Oil prices are high and are likely to remain so, despite dramatic developments affecting international oil markets. The first of these developments is the increase in US production of oil and gas. Second is the increase in Iraqi output and exports, which is nearly balancing the fall in Iranian sales. Next is the growth of oil consumption in the Middle East, especially in Saudi Arabia. Finally, two other factors are causing anxiety over Middle East oil supplies and contributing to high prices: the effects of the Arab Spring, which have increased political uncertainty throughout the region, and the crisis over Iran's nuclear program.
The US government's Energy Information Administration (EIA) has estimated that in 2012 US crude oil production averaged 6.4 million barrels per day (mb/d), a rise of 14 percent over 2011. US crude oil production is forecast to increase to 7.3 mb/d in 2013 and 7.9 mb/d in 2014. Since 2008, US oil output has risen by 25 percent and the International Energy Agency (IEA) has forecast that it will increase by a further 30 percent by 2020, to 11.1 million barrels per day. Much of this is shale oil. As a result of increased production, US petroleum imports have fallen from 60 percent of consumption in 2005 to 42 percent in 2012.
Table 1 shows how world oil production developed between 2005 and 2011. Total production grew very modestly while that in North America increased by 10 percent. The other area that experienced significant growth was Eurasia, which includes Russia and the central Asian republics. (Figures for 2012 are incomplete but show a continuation of these trends.)

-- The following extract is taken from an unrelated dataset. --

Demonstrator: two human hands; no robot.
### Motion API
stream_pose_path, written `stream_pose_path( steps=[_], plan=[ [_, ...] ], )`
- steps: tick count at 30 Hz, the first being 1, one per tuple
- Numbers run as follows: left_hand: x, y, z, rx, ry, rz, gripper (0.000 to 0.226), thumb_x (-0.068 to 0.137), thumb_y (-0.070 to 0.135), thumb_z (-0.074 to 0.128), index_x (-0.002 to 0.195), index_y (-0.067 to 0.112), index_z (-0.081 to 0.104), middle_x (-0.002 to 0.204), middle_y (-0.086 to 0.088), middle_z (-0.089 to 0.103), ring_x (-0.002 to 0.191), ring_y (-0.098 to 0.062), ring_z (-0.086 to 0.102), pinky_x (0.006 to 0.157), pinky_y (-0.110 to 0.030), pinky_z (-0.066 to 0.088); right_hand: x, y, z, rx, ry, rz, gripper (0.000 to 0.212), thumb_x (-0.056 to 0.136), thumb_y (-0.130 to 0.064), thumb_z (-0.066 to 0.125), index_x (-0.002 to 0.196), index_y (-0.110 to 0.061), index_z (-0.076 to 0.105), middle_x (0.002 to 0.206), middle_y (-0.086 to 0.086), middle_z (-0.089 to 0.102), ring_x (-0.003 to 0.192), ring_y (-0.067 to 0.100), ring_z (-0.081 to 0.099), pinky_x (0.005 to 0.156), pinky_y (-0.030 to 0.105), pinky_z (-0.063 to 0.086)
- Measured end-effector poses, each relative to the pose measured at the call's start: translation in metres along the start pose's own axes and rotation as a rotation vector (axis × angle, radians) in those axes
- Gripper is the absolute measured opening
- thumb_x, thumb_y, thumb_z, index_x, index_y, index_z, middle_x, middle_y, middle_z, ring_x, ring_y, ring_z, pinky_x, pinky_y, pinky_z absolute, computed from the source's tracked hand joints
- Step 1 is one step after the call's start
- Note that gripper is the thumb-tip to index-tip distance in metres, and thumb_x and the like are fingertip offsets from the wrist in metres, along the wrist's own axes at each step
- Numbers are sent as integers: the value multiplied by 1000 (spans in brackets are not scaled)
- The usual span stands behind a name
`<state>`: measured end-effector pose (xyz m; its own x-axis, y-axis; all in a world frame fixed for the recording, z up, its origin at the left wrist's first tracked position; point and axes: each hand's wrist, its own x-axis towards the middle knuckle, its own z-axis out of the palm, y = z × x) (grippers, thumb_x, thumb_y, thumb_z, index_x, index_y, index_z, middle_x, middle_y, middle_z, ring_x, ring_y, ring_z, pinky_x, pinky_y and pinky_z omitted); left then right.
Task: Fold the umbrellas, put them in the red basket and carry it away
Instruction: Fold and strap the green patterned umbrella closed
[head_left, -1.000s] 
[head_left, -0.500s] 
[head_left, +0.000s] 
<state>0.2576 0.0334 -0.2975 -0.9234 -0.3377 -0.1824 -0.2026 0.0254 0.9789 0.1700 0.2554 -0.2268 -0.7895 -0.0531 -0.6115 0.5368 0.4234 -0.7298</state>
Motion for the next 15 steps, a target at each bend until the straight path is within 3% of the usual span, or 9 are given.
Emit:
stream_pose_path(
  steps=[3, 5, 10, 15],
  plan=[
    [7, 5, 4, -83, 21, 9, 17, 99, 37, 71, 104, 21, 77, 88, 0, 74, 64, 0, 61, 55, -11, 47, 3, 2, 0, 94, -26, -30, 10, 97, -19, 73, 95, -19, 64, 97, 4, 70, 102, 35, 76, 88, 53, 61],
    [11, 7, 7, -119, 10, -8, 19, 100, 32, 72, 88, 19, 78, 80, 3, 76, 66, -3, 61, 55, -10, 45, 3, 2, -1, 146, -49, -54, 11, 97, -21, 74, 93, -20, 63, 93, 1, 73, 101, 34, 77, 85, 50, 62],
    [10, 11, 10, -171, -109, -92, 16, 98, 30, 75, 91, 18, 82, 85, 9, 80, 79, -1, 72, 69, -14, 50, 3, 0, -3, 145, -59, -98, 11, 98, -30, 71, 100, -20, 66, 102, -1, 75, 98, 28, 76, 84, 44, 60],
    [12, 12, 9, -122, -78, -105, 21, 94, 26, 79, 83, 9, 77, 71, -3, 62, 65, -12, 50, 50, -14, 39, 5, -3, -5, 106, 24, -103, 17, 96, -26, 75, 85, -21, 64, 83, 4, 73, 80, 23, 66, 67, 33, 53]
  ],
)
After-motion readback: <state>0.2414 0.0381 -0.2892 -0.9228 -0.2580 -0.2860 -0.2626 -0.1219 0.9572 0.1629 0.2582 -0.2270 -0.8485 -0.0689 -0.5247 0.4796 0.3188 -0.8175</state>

Table 2 below shows that world consumption grew by 10.5 percent. The difference between production and consumption in any year is accounted for by changes in stocks. North America experienced a fall of 7.1 percent and Europe a fall of 8.5 percent as a result of the recession that began in 2008. The rest of the world experienced a growth of demand, of which the Middle East was the leader with over 27 percent increase in consumption.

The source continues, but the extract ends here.